A sacral nerve stimulator is a small device usually implanted in the buttocks of people who have problems with bladder and/or bowel control. This device is implanted in the buttock and connected to the sacral nerve S3 by a wire. The device uses sacral nerve stimulation to stop urges to defecate and urinate by sending signals to the sacral nerve. The patient is able to control their bladder and/or bowel via an external device similar to a remote control.

== Medical uses ==
Sacral nerve stimulators are used in many cases of incontinence to include urinary and fecal incontinence. Sacral nerve stimulators are used when more conservative methods have failed.

=== Urinary incontinence ===
SNS have been shown to be effective in patients with refractory urge incontinence, urinary retention and urinary frequency.

== Alternative therapy ==
Before implantation of a sacral nerve stimulator patients are required to have failed more conservative therapy. Patients should be counseled on diet modification, exercises to strengthen pelvic floor muscles, targeted injections and medications that could help improve their incontinence. The methods employed to help the patient are going to be dependent upon the type of incontinence they specifically face. Once patients have failed conservative management they can elect for a trial placement of the sacral nerve stimulator.

If the patient fails management with the sacral nerve stimulator there are addition methods that can be employed. For fecal incontinence patients can consider, sphincteroplasty, colostomy bags, and defect repair.

== Trial ==

=== Fecal incontinence ===
Before the patient undergoes implantation of a permanent stimulator they must undergo a trial that lasts for 2 weeks; if the patient receives adequate relief of symptoms they can be implanted with a permanent stimulator.

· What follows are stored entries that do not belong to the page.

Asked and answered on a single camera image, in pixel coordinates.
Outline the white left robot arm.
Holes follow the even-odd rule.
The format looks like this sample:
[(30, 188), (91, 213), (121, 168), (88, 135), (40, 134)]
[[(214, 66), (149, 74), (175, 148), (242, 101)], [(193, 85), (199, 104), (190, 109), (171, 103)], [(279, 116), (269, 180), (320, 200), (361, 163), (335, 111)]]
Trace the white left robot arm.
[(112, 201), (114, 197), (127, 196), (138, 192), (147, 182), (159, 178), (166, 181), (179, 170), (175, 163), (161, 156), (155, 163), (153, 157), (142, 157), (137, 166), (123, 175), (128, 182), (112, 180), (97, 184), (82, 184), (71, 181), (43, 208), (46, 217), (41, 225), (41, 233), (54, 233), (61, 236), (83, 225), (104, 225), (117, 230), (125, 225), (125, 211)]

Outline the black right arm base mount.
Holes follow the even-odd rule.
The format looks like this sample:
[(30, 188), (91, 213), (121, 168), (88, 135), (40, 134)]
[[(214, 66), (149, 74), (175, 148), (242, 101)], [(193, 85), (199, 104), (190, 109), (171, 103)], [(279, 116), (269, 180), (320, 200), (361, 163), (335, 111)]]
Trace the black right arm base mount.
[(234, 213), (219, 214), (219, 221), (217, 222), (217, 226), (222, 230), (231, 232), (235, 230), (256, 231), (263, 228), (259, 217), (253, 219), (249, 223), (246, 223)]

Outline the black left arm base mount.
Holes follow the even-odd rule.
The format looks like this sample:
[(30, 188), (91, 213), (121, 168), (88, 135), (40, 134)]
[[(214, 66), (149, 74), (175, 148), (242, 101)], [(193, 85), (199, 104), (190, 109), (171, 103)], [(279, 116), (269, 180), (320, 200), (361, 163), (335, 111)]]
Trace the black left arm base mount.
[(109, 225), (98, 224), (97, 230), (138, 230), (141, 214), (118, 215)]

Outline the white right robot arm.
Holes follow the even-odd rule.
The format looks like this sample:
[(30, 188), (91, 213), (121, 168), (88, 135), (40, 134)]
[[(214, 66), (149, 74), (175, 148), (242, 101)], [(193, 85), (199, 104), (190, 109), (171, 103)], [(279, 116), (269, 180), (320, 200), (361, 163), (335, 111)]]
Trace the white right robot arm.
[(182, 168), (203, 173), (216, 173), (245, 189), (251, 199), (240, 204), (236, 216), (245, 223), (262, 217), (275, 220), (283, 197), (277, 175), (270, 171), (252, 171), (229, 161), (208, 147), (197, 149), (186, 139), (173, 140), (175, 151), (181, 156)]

=== Urinary incontinence ===

==== Phase 1 ====
Phase one is a temporary placement of an external stimulator. Around fifty percent of people get relief from the trial.

==== Phase 2 ====
Implantation of the permanent stimulator.

== Placement procedure ==

=== Trial ===
For the trial the procedure is normally performed under local anesthetic. The patient is prepped and the wires are placed bilaterally in the S3 foramen. Electrical impulses are passed through the wires to make sure they are placed properly. If placed properly the wires are connected to the external device.

=== Permanent ===
The procedure is performed in an operating room. The S3 foramen are identified and the wires are placed. A pocket is created for the placement of the stimulator. The stimulator is connected to the placed wires and secured into the pocket in the buttock. The patient and the physician work to optimize the settings. Depending on the device the battery may have to be periodically replaced.

== Studies ==
A 2007 review by the Cochrane Collaboration was cautiously optimistic about the results of sacral nerve stimulation in fecal incontinence, although it also concluded that trial periods of stimulation did not adequately identify patients that would benefit from the procedure, and that more longer-term studies were needed.